WHAT YOU ARE ASKED TO DO: Please report how many lines of the data include the word "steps", with the number as the entire reply.

- Opening Delimiter -

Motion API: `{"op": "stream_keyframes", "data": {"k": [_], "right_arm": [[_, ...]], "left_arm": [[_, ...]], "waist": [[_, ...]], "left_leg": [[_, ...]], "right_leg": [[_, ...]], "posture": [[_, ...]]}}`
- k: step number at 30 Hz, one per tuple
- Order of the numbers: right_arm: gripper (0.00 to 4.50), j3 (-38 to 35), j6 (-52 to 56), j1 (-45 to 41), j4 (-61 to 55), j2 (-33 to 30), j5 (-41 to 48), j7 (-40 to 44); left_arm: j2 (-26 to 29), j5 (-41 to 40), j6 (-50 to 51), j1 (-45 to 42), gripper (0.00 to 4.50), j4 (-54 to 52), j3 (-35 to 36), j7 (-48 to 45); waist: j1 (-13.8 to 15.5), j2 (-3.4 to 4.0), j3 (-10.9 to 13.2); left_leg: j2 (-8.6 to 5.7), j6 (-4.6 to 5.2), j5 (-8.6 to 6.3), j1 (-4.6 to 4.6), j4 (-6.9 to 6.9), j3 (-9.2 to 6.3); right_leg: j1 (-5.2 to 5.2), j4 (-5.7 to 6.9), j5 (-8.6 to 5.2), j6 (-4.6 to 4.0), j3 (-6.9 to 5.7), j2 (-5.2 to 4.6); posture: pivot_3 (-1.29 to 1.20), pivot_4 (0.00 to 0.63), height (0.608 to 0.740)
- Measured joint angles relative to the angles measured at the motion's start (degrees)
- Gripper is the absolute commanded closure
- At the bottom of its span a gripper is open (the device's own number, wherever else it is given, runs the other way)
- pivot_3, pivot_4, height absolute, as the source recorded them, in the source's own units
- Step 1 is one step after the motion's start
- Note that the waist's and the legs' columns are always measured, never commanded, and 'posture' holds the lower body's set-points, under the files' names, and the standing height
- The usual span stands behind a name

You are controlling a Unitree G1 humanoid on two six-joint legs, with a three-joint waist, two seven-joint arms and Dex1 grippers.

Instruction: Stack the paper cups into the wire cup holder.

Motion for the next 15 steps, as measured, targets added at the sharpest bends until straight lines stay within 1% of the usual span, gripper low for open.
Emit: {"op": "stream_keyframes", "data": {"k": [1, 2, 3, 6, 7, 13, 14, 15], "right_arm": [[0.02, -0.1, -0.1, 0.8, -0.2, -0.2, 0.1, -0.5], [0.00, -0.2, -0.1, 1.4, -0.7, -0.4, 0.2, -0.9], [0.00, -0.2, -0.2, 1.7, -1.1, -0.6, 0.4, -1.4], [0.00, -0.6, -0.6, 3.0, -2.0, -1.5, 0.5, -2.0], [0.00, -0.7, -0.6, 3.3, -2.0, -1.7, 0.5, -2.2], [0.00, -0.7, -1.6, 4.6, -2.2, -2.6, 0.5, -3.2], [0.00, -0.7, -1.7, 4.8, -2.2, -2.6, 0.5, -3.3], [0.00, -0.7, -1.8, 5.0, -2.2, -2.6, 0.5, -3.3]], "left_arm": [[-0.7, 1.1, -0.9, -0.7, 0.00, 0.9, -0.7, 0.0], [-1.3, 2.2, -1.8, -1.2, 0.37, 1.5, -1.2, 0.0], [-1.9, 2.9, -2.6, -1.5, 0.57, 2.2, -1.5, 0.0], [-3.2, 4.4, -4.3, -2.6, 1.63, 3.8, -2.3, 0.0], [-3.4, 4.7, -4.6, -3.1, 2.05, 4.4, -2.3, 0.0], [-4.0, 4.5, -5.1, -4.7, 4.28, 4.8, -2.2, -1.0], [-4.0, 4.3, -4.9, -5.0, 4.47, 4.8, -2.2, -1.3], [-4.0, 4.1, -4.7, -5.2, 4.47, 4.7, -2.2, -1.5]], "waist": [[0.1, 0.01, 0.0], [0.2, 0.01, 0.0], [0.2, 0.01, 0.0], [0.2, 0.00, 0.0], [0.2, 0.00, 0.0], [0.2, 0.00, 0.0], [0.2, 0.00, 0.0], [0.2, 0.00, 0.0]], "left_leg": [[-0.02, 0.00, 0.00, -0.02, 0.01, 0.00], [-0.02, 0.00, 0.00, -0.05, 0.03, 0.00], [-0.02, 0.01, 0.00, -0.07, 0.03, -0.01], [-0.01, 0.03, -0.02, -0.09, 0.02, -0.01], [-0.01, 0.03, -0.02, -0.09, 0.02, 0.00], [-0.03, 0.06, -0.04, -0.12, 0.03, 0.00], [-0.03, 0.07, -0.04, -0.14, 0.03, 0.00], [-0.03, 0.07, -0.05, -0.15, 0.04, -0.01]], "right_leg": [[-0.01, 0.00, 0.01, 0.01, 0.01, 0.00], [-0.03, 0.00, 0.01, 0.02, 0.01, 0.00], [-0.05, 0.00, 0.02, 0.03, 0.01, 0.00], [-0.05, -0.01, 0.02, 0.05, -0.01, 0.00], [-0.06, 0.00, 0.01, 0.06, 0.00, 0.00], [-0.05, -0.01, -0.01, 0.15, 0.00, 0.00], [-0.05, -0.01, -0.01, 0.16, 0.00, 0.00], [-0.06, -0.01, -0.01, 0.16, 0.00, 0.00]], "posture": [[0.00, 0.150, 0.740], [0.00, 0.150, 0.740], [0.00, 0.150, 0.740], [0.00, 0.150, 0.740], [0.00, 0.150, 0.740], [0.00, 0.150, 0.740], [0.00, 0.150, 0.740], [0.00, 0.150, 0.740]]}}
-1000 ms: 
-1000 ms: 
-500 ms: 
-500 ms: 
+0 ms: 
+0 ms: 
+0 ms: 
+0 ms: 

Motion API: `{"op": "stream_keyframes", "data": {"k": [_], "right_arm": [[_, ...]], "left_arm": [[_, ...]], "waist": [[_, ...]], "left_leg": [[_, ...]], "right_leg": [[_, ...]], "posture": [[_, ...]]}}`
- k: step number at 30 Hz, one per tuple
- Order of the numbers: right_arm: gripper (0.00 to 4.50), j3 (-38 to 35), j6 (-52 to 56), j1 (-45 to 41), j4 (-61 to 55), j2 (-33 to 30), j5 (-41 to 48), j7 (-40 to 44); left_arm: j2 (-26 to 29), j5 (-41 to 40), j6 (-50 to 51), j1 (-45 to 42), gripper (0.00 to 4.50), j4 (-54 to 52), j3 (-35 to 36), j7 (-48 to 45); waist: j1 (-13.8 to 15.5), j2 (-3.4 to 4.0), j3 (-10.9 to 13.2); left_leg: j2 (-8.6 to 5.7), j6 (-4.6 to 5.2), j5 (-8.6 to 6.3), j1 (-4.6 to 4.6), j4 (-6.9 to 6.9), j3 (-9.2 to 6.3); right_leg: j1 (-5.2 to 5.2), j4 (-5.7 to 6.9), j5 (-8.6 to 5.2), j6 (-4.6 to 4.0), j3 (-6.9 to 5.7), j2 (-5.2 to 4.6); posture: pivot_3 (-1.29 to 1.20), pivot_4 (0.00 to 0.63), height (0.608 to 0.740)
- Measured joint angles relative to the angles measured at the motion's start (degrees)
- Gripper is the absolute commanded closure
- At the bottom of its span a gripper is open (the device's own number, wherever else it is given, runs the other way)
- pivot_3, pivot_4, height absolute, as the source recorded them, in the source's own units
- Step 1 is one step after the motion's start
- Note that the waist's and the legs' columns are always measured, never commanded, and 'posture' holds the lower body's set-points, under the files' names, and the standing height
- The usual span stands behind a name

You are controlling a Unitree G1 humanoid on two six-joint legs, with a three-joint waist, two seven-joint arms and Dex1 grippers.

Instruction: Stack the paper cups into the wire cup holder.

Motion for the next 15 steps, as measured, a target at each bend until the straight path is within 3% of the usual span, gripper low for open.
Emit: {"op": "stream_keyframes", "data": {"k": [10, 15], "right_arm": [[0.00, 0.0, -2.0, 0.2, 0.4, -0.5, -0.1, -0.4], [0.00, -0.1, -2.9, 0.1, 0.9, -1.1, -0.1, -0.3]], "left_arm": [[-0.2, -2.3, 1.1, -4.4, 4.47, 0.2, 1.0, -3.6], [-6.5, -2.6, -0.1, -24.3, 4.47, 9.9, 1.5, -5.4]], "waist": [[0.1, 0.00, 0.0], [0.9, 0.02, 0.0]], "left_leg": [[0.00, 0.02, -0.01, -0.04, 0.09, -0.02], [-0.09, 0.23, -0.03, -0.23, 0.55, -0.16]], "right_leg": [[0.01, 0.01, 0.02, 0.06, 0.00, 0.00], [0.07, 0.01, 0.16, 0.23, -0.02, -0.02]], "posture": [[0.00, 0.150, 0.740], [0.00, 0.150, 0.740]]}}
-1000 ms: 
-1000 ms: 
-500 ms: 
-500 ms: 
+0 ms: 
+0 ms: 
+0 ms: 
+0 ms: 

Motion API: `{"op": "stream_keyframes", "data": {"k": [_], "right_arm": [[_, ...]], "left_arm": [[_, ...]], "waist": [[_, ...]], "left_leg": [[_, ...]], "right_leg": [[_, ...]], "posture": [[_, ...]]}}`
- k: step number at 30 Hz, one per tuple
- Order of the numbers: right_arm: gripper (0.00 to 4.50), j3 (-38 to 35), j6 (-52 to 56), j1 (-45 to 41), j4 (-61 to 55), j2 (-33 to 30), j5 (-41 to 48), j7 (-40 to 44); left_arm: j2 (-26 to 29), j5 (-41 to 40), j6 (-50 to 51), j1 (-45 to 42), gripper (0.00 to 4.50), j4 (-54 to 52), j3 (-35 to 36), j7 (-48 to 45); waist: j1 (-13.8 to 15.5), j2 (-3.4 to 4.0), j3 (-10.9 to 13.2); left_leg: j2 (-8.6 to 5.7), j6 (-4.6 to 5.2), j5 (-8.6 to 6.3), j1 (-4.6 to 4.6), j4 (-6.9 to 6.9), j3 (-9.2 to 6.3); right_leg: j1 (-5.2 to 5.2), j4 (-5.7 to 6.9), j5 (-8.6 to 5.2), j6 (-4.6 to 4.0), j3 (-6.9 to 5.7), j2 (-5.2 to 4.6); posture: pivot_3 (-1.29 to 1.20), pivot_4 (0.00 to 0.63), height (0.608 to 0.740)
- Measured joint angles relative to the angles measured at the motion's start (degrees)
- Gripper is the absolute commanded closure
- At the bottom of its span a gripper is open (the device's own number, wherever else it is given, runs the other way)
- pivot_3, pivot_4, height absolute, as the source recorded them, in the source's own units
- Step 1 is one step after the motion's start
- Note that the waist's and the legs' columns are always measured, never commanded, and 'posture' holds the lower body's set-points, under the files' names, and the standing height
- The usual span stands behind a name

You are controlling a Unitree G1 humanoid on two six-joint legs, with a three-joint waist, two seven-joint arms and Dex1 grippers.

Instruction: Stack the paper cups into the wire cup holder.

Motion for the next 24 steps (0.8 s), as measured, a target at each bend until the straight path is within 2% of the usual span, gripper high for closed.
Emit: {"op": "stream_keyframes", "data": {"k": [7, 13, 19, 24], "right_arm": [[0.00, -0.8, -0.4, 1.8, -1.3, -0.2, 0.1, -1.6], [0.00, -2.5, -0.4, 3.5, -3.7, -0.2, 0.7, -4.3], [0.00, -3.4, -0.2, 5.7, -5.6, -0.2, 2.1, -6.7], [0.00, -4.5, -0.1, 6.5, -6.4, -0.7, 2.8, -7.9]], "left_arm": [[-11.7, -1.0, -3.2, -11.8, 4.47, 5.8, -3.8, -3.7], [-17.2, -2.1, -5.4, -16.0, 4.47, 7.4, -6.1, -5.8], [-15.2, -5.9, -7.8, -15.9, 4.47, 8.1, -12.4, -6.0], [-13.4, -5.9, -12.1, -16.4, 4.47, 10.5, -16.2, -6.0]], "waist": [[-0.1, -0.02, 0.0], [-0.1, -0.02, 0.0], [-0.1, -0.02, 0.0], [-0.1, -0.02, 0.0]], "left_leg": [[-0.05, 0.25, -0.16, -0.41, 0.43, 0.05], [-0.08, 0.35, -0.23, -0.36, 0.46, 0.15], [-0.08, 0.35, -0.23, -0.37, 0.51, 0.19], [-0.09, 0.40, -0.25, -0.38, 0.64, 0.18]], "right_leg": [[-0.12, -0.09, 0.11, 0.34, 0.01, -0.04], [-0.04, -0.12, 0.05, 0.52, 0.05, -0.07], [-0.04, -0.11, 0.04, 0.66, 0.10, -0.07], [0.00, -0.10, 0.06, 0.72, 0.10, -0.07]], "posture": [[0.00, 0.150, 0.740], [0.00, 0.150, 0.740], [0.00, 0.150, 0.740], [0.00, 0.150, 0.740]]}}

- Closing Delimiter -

SOLUTION BELOW: 3